The Ominous B.I. * might notice I'm in the office now.
I didn't come in until 11 a.m. today, not just because I was in the office til 1 a.m. last night but because I really, really need a break from the Ominous B.I. So I chatted with the staff at Pret A Manger and got a
free iced mocha to sip on while I maintain my distance from him.
He left me a voicemail and just sent me an email. I estimate the time of his arrival in my office to be just before 'lunchtime' (his lunchtimes run to bizarre lengths and hours). I figure if I stay here in my office long enough, something - I don't know what exactly, an earthquake? a tornado? - will stop him from approaching me and bathing me with his
coffee breath. Or not.
I spent the whole of last night asking myself why I dislike the B.I. so much.

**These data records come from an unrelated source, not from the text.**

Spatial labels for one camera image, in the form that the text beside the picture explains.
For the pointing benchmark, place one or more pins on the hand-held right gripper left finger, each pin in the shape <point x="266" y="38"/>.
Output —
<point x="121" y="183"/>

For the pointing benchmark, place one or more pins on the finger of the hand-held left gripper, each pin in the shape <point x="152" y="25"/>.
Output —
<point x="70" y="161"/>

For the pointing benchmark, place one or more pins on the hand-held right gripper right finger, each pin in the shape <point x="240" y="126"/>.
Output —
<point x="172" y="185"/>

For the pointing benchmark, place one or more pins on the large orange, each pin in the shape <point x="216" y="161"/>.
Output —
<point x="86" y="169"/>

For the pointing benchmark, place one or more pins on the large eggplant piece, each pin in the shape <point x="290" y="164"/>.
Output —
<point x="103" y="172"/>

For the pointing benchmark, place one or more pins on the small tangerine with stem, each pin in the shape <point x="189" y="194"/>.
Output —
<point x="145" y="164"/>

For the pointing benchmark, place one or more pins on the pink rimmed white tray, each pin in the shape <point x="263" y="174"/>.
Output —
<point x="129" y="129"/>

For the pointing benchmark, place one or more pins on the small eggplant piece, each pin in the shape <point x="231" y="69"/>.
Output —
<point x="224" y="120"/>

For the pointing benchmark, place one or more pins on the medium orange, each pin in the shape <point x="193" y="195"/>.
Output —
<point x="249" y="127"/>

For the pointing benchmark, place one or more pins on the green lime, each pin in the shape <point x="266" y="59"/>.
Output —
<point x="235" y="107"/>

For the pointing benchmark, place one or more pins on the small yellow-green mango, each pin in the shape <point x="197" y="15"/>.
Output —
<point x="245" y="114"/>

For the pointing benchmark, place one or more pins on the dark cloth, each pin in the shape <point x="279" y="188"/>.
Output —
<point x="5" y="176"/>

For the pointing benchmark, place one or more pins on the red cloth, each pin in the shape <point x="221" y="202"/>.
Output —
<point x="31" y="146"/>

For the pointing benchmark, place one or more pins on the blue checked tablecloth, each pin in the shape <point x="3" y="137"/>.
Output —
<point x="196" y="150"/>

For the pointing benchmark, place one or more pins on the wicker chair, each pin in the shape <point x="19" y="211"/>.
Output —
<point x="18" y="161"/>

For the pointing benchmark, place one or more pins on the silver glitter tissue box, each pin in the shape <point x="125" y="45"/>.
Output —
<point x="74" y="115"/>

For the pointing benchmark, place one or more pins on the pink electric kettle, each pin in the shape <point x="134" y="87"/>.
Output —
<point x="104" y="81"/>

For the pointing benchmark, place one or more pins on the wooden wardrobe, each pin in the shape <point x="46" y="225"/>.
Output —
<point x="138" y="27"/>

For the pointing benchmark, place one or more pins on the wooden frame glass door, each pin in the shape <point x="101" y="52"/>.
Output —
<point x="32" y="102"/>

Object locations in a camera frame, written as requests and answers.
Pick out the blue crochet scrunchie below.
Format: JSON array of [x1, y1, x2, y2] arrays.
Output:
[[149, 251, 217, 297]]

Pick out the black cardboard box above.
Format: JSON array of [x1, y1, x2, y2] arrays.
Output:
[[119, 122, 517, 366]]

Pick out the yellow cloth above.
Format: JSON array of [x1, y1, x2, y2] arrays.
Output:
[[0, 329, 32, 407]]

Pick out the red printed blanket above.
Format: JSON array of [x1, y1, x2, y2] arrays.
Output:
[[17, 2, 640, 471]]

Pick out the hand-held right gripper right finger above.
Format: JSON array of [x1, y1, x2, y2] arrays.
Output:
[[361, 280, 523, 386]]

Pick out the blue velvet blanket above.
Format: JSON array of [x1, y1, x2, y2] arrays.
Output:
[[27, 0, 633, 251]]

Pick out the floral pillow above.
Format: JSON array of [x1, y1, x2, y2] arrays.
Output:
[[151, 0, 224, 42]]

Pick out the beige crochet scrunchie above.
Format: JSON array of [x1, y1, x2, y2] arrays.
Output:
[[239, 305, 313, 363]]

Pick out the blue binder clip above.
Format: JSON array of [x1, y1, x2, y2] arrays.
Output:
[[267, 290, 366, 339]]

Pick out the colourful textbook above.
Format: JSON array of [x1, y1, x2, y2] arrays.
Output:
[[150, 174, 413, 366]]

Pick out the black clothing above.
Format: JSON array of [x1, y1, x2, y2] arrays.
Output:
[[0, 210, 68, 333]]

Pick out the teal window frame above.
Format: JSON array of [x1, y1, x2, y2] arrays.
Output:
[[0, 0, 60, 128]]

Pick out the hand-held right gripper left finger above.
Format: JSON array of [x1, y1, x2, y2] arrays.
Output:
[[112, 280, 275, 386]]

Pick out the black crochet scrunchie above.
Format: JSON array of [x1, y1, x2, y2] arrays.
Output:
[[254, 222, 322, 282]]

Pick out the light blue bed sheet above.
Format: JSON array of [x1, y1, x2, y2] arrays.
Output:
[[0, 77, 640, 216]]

Could it be his amazing ignorance of the law? Could it be his halitosis? Could it be that he never realises his mistakes and carries on blithely like a nutter on skates headed towards a railtrack where a train is steaming at full speed towards him (and his clients, and myself, all tied together to him)? Could it be that his incompetence makes me stay late at night to rectify his infantile mistakes? Could it be hell.

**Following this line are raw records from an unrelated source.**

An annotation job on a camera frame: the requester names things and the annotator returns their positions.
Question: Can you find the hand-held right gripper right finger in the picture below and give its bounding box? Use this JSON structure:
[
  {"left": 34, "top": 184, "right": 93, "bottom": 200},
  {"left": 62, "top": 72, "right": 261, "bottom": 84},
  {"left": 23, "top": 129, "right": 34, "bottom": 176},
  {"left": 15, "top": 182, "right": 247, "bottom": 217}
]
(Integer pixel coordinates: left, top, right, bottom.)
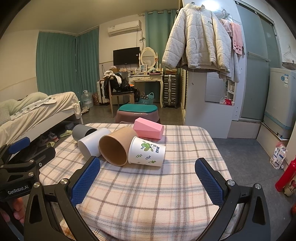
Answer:
[{"left": 195, "top": 158, "right": 271, "bottom": 241}]

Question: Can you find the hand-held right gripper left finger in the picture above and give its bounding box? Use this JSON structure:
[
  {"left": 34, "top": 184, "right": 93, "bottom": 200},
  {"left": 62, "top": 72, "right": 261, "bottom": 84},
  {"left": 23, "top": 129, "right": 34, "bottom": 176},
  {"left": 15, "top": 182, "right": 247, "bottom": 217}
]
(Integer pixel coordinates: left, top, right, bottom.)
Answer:
[{"left": 23, "top": 156, "right": 101, "bottom": 241}]

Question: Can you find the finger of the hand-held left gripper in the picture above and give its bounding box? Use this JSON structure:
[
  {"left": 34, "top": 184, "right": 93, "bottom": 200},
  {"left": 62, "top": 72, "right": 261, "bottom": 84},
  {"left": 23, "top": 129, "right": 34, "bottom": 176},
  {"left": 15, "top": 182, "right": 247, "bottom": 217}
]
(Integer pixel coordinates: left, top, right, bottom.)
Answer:
[
  {"left": 0, "top": 146, "right": 56, "bottom": 186},
  {"left": 0, "top": 137, "right": 31, "bottom": 163}
]

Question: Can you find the plain white cup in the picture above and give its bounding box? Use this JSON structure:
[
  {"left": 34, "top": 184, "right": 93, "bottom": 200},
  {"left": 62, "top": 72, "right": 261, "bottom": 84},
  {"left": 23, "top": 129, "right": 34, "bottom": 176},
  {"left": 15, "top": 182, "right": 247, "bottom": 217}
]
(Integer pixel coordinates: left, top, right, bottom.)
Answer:
[{"left": 77, "top": 128, "right": 112, "bottom": 158}]

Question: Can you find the grey plastic cup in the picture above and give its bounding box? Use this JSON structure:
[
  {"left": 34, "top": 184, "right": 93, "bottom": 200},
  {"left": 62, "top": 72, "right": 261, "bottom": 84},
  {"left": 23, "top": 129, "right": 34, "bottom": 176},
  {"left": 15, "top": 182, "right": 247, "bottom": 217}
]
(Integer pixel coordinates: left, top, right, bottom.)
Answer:
[{"left": 72, "top": 124, "right": 98, "bottom": 141}]

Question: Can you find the brown paper cup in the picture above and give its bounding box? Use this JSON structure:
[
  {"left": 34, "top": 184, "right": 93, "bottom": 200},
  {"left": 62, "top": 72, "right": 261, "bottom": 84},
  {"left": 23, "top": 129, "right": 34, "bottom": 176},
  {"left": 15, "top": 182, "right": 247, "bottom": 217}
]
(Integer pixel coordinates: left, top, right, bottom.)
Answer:
[{"left": 99, "top": 126, "right": 139, "bottom": 166}]

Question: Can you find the white floral paper cup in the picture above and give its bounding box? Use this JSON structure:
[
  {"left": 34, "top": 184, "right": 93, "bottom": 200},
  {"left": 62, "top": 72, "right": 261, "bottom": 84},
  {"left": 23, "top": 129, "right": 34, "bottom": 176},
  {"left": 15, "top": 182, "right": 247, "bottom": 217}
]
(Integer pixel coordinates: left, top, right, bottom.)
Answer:
[{"left": 128, "top": 136, "right": 166, "bottom": 167}]

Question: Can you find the pink faceted cup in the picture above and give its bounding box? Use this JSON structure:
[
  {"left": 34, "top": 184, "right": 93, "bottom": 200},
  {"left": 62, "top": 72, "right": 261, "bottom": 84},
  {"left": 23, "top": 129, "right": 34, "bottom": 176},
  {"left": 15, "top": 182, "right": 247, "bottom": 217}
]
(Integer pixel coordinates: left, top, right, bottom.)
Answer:
[{"left": 133, "top": 117, "right": 164, "bottom": 140}]

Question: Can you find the person's left hand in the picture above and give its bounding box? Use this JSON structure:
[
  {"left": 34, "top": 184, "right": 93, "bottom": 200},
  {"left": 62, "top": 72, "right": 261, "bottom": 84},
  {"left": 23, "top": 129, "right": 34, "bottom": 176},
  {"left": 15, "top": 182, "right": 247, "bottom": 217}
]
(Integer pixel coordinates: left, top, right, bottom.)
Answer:
[{"left": 10, "top": 197, "right": 26, "bottom": 224}]

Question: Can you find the bed with beige sheets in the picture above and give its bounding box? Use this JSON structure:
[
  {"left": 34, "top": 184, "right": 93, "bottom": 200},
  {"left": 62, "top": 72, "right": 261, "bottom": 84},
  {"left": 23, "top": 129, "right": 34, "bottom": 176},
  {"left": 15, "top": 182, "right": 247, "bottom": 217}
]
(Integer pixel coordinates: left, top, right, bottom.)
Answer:
[{"left": 0, "top": 91, "right": 81, "bottom": 139}]

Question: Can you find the light green quilt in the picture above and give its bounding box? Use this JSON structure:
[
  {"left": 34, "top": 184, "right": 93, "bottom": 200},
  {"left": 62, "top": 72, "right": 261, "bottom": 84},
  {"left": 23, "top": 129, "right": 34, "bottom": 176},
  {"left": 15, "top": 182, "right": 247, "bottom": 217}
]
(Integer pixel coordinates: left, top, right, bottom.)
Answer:
[{"left": 0, "top": 92, "right": 48, "bottom": 114}]

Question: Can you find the plaid tablecloth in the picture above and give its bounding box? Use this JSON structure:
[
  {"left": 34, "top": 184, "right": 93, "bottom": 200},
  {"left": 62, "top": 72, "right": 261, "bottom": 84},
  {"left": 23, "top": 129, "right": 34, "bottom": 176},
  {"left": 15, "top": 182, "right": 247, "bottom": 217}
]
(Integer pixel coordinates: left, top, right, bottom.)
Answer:
[{"left": 38, "top": 123, "right": 234, "bottom": 241}]

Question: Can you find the clear water jug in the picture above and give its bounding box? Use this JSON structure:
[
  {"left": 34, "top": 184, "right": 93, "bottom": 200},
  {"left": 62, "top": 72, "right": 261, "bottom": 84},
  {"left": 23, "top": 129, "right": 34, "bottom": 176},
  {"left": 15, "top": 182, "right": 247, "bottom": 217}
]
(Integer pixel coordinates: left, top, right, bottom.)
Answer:
[{"left": 80, "top": 90, "right": 93, "bottom": 108}]

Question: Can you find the white wardrobe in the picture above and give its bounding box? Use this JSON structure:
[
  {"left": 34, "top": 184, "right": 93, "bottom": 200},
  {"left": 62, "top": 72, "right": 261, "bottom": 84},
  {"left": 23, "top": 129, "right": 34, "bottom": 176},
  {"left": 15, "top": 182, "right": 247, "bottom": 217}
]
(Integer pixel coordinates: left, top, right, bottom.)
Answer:
[{"left": 180, "top": 0, "right": 248, "bottom": 139}]

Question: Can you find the white printed package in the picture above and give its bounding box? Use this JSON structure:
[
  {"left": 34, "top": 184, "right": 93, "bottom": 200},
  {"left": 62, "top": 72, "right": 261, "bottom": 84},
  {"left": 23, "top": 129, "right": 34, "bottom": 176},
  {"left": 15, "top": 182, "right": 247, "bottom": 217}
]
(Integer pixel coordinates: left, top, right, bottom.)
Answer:
[{"left": 270, "top": 142, "right": 287, "bottom": 169}]

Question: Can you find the red bottle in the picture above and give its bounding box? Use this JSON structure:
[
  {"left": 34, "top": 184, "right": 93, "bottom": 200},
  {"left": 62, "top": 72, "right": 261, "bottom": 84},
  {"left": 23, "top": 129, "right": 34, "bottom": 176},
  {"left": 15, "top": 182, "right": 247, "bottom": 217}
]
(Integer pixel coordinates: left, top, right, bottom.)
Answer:
[{"left": 275, "top": 155, "right": 296, "bottom": 193}]

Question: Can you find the mauve plastic stool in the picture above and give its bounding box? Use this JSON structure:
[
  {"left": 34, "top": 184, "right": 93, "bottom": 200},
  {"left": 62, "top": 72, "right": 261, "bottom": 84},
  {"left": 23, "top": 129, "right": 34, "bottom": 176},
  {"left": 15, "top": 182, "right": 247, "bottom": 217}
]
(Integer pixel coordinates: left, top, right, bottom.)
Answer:
[{"left": 116, "top": 109, "right": 160, "bottom": 124}]

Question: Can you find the green window curtain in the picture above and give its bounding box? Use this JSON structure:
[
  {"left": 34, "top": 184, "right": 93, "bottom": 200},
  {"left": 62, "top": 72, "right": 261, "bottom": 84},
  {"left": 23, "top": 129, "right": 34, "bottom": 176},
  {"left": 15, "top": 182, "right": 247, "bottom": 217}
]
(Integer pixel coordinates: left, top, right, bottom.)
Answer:
[
  {"left": 36, "top": 31, "right": 78, "bottom": 102},
  {"left": 76, "top": 29, "right": 100, "bottom": 98}
]

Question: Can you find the cream suitcase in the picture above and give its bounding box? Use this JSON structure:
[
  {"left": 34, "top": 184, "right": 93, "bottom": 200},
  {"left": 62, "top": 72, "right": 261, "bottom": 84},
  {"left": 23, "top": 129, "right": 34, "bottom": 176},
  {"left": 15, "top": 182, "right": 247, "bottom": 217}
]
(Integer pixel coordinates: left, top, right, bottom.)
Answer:
[{"left": 97, "top": 79, "right": 110, "bottom": 105}]

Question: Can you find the teal stool cushion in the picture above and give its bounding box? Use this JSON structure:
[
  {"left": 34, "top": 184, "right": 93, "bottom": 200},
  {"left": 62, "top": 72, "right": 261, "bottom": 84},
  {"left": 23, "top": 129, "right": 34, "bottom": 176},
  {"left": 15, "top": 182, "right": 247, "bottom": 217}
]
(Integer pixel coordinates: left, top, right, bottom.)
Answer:
[{"left": 118, "top": 104, "right": 158, "bottom": 114}]

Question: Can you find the wooden chair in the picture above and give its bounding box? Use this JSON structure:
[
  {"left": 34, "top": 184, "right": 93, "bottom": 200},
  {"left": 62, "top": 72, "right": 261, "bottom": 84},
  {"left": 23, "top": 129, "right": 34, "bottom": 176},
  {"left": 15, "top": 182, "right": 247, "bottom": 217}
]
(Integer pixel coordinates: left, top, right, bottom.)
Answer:
[{"left": 108, "top": 76, "right": 139, "bottom": 118}]

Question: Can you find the dark ribbed suitcase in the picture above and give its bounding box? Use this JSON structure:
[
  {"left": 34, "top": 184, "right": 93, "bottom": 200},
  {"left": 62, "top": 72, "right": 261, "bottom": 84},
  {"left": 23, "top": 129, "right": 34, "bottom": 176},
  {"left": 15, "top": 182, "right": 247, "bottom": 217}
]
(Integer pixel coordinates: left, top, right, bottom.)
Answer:
[{"left": 162, "top": 74, "right": 180, "bottom": 108}]

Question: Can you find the black clothes pile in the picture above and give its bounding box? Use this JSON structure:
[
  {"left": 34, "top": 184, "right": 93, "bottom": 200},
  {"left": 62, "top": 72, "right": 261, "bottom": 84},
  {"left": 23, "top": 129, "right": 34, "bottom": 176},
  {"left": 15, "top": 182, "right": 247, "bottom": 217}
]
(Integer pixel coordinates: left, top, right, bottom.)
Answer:
[{"left": 104, "top": 73, "right": 140, "bottom": 100}]

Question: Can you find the teal plastic basket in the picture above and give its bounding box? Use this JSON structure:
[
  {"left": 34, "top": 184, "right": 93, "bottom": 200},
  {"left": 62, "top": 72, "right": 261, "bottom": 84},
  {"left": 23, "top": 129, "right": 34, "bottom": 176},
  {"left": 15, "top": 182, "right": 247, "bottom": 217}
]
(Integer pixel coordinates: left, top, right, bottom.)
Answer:
[{"left": 139, "top": 92, "right": 154, "bottom": 104}]

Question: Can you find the white washing machine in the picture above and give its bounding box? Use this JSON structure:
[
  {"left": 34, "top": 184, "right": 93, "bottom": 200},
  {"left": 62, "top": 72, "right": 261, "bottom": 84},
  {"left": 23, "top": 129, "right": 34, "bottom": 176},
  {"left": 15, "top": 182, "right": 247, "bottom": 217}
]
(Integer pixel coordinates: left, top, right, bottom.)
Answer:
[{"left": 264, "top": 67, "right": 296, "bottom": 141}]

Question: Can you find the white cloth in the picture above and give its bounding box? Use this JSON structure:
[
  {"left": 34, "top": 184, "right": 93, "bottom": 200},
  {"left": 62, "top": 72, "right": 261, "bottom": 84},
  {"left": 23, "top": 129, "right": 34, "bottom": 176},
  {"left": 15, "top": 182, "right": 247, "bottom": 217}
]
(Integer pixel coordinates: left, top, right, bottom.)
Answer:
[{"left": 103, "top": 70, "right": 122, "bottom": 85}]

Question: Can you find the grey hanging garment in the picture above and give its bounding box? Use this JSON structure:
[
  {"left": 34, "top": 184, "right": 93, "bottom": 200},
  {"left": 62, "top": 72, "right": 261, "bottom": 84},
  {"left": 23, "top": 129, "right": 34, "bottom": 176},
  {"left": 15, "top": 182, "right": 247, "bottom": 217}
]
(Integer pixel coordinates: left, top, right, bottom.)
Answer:
[{"left": 217, "top": 46, "right": 242, "bottom": 82}]

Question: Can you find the white dressing table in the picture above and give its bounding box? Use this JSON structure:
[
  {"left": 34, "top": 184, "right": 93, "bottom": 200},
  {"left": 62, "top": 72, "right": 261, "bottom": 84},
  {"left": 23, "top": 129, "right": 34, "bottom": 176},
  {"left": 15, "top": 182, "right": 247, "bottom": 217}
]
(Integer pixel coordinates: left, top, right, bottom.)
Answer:
[{"left": 128, "top": 73, "right": 164, "bottom": 108}]

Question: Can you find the frosted glass sliding door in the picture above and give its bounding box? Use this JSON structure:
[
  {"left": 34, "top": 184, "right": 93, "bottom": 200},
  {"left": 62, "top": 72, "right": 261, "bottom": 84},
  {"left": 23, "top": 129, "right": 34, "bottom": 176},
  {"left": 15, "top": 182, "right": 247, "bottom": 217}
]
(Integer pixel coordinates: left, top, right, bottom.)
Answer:
[{"left": 233, "top": 0, "right": 283, "bottom": 121}]

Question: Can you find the black television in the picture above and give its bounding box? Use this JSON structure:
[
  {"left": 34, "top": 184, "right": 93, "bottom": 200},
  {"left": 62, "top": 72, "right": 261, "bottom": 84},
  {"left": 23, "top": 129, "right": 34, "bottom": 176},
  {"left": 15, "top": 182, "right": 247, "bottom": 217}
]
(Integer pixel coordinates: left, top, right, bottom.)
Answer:
[{"left": 113, "top": 47, "right": 140, "bottom": 66}]

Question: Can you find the oval white mirror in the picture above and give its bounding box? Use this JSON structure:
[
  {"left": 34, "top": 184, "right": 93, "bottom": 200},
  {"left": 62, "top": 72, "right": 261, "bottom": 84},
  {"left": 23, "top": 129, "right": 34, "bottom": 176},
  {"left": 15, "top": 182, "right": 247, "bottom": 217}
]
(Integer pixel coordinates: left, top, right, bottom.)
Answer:
[{"left": 140, "top": 47, "right": 159, "bottom": 69}]

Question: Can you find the white puffer jacket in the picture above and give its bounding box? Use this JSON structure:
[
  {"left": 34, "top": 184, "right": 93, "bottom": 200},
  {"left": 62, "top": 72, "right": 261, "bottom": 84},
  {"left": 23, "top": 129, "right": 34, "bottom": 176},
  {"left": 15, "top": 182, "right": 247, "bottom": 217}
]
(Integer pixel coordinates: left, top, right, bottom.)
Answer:
[{"left": 162, "top": 3, "right": 236, "bottom": 73}]

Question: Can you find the pink towel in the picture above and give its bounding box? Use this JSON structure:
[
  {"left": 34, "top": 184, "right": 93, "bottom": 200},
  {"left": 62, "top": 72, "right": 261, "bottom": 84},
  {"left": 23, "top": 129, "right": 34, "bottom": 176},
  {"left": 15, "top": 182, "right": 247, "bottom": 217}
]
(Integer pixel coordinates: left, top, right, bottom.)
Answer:
[{"left": 220, "top": 19, "right": 245, "bottom": 55}]

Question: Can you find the white air conditioner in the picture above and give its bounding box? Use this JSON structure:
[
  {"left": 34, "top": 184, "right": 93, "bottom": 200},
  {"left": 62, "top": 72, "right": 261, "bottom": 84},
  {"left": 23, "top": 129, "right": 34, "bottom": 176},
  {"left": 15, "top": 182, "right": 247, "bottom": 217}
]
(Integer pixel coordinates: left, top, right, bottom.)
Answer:
[{"left": 107, "top": 20, "right": 142, "bottom": 36}]

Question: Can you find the teal patterned curtain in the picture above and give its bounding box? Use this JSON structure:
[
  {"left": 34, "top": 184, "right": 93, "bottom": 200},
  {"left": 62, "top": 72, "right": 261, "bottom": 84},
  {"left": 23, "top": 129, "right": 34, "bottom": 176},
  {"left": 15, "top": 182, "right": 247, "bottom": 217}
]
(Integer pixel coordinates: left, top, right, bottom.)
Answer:
[{"left": 145, "top": 9, "right": 178, "bottom": 77}]

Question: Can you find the white bed frame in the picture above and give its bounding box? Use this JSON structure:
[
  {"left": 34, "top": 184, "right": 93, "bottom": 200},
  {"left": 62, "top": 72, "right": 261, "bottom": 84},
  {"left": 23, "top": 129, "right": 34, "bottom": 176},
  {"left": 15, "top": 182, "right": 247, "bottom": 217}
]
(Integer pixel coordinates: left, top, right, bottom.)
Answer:
[{"left": 0, "top": 111, "right": 84, "bottom": 149}]

Yesterday, the B.I. told me that I should really stop arguing with him all the time. I felt like slapping him**, because if I stop arguing with him, that means I would be letting him carry on being an incompetent ball of lard and risk leading clients down the winding path to disaster. If I argue with him, I have to face his halitosis. Oh heck. Why do I even care? Why can't I just leave everything to go to pot?
I hear his voice coming towards my office.
Help.
* My so-called supervisor, the Ominous Bumbling Idiot.
** This was such a
'Chariots of Fire' moment, I cannot believe I forgot to explain this earlier. The B.I. had just finished saying, "J-A, you really must stop arguing with me all the time, you know," and
suddenly, my office was filled with the music of the theme song from
'Chariots of Fire'; there was a cheering crowd; the stadium was ready for action; and I could see my
left hand moving in
slow motion towards the B.I.'s
right cheek. I was glorying in the moment of fantastic
impact (the imaginary crowd going wild at the satisfying '
Thwack!' ringing out through the stadium) but then the music zapped out and I came to my senses again in the nick of time to stop my hand from actually playing out the fantasy.